INSTRUCTIONS TO FOLLOW: Every line from the line containing "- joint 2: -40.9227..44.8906" to the end of the data must appear in the answer exactly as it appears there, and nothing else.
>>>
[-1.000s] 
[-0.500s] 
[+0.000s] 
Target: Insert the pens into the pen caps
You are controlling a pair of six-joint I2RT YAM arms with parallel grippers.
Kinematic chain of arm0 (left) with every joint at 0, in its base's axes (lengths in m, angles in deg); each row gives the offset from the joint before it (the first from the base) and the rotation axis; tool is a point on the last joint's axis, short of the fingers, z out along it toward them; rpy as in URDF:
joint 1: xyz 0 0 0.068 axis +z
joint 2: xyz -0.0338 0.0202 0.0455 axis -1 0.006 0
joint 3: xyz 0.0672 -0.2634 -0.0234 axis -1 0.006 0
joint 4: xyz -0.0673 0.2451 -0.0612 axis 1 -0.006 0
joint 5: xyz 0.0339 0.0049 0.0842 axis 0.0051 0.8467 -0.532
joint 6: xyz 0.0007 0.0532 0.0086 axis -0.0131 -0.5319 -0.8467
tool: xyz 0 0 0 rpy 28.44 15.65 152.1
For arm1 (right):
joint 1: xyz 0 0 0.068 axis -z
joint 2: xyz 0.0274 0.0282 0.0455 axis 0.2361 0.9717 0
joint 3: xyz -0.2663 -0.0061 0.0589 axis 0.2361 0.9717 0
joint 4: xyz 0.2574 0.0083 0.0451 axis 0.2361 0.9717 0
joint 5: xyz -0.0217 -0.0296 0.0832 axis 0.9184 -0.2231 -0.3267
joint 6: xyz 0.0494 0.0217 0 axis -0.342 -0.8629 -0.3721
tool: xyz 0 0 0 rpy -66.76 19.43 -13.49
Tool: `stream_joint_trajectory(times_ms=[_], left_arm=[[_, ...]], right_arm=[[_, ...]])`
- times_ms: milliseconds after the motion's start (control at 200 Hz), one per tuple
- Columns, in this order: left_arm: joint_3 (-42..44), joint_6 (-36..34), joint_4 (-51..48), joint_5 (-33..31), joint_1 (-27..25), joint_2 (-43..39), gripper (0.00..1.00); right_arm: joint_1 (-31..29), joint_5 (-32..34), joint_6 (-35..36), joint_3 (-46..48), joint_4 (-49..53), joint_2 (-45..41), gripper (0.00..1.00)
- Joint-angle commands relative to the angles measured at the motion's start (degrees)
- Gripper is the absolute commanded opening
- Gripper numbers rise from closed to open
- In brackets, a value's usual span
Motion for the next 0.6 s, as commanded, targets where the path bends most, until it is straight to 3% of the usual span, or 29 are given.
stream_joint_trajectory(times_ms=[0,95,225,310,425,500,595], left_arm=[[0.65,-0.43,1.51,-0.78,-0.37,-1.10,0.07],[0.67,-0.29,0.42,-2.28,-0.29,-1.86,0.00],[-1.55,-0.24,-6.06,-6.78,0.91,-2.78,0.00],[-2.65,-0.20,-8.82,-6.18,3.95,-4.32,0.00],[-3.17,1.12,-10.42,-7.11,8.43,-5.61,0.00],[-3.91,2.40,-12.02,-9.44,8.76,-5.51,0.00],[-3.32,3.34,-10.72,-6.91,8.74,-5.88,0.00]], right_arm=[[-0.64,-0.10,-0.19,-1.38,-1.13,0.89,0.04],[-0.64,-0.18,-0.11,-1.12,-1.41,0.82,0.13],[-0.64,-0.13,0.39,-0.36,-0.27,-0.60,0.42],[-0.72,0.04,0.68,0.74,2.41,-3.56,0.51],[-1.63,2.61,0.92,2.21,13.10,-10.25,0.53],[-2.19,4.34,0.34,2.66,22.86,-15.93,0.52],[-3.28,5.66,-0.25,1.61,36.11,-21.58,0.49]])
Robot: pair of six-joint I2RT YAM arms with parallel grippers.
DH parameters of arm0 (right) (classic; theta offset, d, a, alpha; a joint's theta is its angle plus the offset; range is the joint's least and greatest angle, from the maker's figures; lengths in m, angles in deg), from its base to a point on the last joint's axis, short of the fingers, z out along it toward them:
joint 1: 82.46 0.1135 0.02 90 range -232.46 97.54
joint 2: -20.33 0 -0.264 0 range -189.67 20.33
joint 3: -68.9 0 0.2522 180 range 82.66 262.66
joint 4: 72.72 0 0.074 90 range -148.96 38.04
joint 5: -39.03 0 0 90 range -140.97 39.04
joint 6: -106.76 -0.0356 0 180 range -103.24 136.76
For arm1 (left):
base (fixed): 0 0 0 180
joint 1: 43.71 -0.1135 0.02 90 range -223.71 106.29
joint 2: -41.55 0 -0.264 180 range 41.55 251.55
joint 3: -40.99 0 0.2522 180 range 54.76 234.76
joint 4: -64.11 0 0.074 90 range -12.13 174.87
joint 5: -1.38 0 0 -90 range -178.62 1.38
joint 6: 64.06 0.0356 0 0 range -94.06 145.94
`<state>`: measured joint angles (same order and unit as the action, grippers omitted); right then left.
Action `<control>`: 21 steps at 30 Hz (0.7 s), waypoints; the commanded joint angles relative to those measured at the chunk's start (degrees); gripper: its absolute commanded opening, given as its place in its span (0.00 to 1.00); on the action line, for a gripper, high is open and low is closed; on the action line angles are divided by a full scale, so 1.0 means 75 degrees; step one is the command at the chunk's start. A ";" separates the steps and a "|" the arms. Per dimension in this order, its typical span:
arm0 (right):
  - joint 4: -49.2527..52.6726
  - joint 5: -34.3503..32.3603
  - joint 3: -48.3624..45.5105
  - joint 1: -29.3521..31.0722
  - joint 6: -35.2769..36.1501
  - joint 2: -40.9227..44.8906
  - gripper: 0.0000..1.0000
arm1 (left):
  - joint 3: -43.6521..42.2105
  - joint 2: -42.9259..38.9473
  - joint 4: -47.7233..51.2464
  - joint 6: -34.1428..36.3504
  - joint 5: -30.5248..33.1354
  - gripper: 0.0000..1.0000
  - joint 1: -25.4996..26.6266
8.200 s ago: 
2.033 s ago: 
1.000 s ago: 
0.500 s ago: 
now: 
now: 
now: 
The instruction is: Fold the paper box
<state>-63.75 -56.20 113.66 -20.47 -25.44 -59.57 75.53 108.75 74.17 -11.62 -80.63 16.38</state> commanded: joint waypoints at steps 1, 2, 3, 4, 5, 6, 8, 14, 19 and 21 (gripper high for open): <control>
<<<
RESULT FOR THIS TASK:
  - joint 2: -40.9227..44.8906
  - gripper: 0.0000..1.0000
arm1 (left):
  - joint 3: -43.6521..42.2105
  - joint 2: -42.9259..38.9473
  - joint 4: -47.7233..51.2464
  - joint 6: -34.1428..36.3504
  - joint 5: -30.5248..33.1354
  - gripper: 0.0000..1.0000
  - joint 1: -25.4996..26.6266
8.200 s ago: 
2.033 s ago: 
1.000 s ago: 
0.500 s ago: 
now: 
now: 
now: 
The instruction is: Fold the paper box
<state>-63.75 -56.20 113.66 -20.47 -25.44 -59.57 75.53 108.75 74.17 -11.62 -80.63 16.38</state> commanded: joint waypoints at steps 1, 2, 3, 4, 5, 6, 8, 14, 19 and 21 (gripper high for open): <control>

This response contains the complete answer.